Simple design strategy for bath-type high-frequency sonoreactors

Abstract

In this study, the effect of liquid height on sonochemical oxidation reactions was investigated for two sizes of bath-type sonoreactors under very similar electrical power inputs for 291kHz (74.5W±2.1W and 74.9W±4.4W) and 448kHz (87.2W±4.6W and 92.4W±4.7W). Calorimetry, the H2O2 measurement method, KI dosimetry, and the luminol method were applied to 53 experimental cases, and the results were quantitatively and qualitatively compared. The highest cavitational yields for H2O2 and I3− were observed at liquid heights of 26mm and 17mm for 291kHz and 448kHz, respectively, and these liquid heights are equivalent to a wavelength of 5λ for both frequencies. Moreover, it was found that the optimal liquid heights for the maximum cavitational yields could be roughly determined as the liquid height where the maximum calorimetric power was obtained. Interestingly, there were no significant differences between the two sonoreactors in terms of calorimetric powers or cavitational yields. This similarity occurred because the boundaries, i.e., reactor side walls, provided no significant inhibition for the sonochemically active zone, which was visually confirmed using sonochemiluminescence image analysis.
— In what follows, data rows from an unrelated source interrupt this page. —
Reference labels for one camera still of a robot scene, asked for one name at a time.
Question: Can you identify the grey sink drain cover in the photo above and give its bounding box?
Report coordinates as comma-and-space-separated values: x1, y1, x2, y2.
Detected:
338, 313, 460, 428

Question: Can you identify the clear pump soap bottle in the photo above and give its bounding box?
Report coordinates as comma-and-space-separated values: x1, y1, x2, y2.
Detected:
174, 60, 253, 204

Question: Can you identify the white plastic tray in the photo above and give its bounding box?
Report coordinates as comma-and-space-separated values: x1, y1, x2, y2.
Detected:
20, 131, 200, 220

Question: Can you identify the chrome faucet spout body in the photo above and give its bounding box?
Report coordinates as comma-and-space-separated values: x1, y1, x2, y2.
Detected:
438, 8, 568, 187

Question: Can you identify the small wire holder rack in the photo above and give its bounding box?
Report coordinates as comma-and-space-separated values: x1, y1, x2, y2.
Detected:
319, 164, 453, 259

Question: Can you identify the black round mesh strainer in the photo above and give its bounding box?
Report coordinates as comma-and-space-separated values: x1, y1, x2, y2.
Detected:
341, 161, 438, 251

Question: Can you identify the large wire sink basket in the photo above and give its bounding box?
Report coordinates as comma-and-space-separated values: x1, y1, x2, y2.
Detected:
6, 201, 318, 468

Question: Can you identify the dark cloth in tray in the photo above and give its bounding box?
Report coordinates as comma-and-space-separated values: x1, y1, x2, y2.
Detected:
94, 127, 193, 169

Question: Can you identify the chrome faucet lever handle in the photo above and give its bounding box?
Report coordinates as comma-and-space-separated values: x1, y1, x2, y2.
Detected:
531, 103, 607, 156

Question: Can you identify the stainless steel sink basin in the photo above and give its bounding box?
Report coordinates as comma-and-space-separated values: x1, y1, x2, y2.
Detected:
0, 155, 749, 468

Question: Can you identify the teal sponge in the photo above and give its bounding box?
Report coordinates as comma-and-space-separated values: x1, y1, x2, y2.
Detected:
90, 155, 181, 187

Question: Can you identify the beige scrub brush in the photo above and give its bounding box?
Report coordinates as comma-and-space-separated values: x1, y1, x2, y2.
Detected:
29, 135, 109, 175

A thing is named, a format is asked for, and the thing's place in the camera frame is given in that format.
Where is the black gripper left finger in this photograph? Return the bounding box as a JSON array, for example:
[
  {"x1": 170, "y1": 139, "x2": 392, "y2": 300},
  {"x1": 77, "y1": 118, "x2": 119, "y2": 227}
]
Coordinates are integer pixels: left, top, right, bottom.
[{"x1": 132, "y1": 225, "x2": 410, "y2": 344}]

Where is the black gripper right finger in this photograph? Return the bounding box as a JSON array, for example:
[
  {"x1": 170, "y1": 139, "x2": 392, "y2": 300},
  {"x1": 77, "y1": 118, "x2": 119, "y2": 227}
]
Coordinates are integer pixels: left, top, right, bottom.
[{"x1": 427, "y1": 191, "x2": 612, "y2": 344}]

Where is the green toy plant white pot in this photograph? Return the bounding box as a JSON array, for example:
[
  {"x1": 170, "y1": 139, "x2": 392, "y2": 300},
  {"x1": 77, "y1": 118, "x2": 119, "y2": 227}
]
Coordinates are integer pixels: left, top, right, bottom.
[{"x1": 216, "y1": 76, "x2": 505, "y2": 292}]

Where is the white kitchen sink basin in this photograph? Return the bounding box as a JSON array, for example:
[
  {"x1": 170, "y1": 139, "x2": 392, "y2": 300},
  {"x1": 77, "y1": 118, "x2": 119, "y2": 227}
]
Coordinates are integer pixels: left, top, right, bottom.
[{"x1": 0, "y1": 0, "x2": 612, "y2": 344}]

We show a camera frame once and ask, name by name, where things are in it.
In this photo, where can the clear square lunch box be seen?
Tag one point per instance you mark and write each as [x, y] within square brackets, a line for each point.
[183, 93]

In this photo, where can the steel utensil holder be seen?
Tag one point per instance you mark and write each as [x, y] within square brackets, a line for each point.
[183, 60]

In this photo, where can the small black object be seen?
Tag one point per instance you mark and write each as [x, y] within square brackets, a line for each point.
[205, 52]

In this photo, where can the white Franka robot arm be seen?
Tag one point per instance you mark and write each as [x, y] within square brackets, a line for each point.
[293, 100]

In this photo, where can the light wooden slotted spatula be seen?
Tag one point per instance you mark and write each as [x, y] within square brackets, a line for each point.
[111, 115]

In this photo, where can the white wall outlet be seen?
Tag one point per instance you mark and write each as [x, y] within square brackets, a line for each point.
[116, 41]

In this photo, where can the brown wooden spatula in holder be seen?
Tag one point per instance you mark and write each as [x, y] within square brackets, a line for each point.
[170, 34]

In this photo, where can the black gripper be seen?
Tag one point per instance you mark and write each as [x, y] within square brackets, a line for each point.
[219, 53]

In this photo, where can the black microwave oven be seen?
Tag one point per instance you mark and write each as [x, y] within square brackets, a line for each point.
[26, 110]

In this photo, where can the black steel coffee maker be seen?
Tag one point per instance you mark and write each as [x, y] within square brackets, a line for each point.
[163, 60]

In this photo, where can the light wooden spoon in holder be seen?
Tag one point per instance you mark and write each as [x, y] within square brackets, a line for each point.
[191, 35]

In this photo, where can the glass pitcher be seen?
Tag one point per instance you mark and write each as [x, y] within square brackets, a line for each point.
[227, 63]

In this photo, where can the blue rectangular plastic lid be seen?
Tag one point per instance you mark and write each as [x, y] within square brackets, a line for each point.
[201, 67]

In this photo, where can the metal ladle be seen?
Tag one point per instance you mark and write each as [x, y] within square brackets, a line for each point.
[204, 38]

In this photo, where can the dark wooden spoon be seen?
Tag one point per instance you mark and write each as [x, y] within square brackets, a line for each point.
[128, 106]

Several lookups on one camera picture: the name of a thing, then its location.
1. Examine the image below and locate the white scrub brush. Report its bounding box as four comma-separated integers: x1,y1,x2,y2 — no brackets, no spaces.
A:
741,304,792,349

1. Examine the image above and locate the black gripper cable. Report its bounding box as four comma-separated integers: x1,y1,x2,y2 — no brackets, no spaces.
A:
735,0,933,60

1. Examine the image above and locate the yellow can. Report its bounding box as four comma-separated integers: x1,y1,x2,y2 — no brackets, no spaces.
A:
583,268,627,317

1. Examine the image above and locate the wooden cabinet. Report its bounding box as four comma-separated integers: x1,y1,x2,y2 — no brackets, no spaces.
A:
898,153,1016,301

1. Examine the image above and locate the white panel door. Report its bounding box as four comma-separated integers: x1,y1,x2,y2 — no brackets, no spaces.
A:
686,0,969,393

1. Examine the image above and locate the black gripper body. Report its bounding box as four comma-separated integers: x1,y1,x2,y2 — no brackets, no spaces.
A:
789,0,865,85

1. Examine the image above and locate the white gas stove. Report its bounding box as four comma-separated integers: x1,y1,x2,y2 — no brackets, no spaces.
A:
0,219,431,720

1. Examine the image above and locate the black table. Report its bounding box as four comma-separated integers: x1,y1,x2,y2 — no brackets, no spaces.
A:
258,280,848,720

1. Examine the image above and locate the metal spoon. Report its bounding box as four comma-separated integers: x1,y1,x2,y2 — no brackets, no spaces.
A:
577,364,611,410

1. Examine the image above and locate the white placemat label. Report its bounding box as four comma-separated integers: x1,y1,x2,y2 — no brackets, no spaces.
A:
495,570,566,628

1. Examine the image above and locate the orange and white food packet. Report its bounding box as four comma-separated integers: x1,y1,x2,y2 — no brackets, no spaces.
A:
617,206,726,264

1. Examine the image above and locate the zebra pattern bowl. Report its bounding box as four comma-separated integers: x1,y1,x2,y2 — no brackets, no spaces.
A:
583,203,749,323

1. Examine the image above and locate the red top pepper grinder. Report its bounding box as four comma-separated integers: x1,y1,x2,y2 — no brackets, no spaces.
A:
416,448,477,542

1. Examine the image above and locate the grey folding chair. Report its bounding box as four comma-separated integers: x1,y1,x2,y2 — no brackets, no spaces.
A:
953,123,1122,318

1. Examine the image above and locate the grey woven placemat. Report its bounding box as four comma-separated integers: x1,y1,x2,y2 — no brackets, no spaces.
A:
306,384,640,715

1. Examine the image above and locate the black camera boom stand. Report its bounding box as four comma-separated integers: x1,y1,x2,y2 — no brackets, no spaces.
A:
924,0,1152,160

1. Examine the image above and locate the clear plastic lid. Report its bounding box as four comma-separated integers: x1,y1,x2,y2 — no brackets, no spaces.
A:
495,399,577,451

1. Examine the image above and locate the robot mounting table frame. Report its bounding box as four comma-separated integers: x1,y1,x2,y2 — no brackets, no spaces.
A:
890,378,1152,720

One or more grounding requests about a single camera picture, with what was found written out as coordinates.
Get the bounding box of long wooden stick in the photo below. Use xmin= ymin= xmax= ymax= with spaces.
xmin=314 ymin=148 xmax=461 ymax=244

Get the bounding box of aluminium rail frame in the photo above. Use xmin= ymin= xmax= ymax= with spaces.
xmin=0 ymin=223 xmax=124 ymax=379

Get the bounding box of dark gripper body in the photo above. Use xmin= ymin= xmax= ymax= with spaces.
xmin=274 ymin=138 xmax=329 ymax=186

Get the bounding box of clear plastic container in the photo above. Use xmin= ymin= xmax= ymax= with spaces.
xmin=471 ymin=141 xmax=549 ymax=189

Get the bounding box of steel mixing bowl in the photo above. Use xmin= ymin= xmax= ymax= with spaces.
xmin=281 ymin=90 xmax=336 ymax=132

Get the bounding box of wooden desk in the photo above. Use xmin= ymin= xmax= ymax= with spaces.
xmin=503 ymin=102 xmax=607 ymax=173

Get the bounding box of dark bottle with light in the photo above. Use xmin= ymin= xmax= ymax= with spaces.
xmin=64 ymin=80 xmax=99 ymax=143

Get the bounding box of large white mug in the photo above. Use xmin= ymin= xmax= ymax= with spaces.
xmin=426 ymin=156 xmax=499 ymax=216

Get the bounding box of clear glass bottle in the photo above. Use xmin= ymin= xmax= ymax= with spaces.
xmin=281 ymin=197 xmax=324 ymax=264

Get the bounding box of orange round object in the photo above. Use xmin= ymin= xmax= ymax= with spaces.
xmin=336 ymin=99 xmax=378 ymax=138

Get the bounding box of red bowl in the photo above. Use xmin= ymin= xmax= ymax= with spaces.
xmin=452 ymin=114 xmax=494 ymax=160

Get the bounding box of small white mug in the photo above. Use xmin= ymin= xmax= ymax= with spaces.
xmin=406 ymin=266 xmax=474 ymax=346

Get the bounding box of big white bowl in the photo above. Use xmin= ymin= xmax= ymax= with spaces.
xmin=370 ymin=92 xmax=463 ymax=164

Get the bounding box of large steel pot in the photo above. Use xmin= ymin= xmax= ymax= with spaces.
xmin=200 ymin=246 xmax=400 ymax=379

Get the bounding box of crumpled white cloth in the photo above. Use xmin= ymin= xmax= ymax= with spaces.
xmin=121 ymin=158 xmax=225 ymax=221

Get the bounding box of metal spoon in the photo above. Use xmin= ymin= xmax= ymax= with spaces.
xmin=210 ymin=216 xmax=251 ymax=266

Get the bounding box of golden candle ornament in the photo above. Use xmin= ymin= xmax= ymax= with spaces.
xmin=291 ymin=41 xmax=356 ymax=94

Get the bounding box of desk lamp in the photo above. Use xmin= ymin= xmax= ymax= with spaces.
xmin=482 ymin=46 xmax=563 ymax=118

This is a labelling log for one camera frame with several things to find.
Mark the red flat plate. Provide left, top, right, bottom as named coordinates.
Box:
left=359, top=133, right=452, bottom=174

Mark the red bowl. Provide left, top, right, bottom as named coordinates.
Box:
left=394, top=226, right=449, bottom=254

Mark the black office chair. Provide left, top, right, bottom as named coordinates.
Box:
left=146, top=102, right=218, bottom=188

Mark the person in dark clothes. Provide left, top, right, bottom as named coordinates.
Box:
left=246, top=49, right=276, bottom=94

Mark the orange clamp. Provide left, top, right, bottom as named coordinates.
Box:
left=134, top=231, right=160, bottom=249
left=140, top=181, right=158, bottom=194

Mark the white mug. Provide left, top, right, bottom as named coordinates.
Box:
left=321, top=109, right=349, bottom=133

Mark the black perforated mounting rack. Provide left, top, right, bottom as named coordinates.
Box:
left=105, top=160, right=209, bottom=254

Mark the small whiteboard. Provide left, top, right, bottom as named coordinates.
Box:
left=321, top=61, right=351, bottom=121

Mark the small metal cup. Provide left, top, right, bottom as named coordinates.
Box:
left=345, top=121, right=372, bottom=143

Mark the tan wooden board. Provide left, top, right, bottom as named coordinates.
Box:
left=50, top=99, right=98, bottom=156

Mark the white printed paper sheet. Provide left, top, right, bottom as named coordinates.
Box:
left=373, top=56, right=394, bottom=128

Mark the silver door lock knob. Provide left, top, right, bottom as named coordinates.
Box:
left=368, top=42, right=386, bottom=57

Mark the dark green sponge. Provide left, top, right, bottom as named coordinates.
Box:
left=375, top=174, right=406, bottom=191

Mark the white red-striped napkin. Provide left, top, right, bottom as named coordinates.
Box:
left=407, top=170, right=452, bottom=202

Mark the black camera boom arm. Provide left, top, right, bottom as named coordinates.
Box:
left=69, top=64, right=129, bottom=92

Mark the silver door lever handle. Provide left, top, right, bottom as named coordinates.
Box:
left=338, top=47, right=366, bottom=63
It was also found that the reaction kinetics should be considered to geometrically optimize sonochemical processes for the removal of aqueous pollutants such as bisphenol-A. Using results obtained in this study and those reported previously, brief guidelines for the geometric optimization of sonochemical oxidation reactions in bath-type high-frequency sonoreactors are provided.